The company's oil and gas production was actually down 3 per cent, yet profits from exploration and production were actually up 4 per cent. The difference is the amount that BP is getting for each barrel it manages to get out the ground without spilling it.

Yesterday, the oil price surged to a new six-month high, after some bullish commentary from Opec members and another bout of weakness in the US dollar, the currency in which the commodity is priced.

US crude rose $1.20 on the New York Mercantile Exchange to trade at $84.15 by lunchtime, while Brent crude rose $1.08 to $85.70.

The dollar is down about 8 per cent since September, as measured against a basket of currencies, in the expectation of new monetary stimulus from the US Federal Reserve when it announces its latest interest rate policy today.

Shokri Ghanem, chairman of Libya's National Oil Corp, said producers' income has declined sharply relative to prices because of the falling dollar, and the Opec oil cartel, of which Libya is a member, has begun talking about pushing up prices, or at least being content to let them rise.

On Monday, Saudi Arabia's oil minister Ali al-Naimi said oil prices in a $70-$90 range were comfortable for consumers, signaling a higher acceptable range from the $70-$80 range the kingdom has previously said was consistent with maintaining demand. Opec has officially held its output steady for nearly two years, since agreeing in December 2008 on a record production cut of 4.2 million barrels per day.

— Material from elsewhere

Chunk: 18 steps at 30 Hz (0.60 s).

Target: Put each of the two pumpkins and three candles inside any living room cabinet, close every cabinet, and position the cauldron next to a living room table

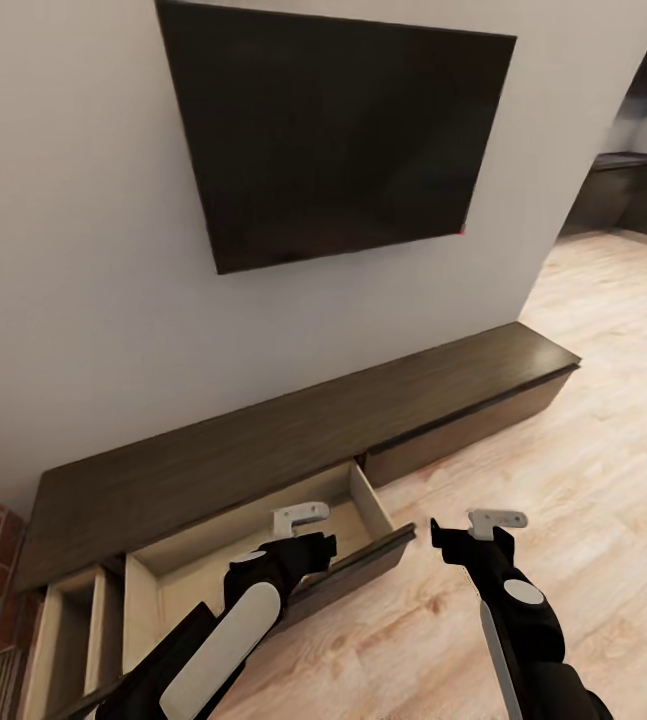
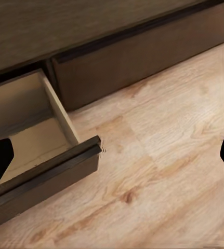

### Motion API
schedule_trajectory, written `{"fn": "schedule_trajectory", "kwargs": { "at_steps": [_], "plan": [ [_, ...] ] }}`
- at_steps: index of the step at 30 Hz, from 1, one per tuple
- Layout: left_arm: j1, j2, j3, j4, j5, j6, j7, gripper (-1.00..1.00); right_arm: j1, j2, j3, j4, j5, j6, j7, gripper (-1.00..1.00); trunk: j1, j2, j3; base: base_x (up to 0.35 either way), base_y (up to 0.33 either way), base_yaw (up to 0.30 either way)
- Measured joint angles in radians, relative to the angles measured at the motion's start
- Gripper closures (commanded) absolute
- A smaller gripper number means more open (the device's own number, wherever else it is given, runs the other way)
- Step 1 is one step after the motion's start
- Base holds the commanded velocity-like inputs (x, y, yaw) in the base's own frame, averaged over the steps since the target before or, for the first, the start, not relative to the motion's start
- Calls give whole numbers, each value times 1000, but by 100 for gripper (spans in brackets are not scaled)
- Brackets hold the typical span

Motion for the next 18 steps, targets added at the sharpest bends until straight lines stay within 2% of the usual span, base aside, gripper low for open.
{"fn": "schedule_trajectory", "kwargs": {
  "at_steps": [18],
  "plan": [
    [0,-6,-1,12,-1,2,-1,-100,0,1,0,0,0,0,-2,-100,0,0,10,0,-298,-298]
  ]
}}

Speaking to Reuters yesterday, Mr Ghanem predicted oil would surpass $100 by the end of this year. "There is a sort of tacit compensation for the increase in the prices of the other commodities," he said. "The price is inching up and I think it will be closer to $100."

Michael Guido, director of hedge fund sales at Macquarie Bank in New York, said the Libyan comments had triggered a reassessment of the oil price. "There is a new bullish spin today among the funds in regards to where the barrel really belongs when looking at the dollar and other commodity markets," he said.

Wall Street analysts remain sceptical, however. A poll of analysts predicted an average oil price of just above $83 a barrel next year, and a separate Reuters survey on expected supply and demand found the market would stay in surplus in 2011 as the global economy – and the US economy in particular – remains sluggish.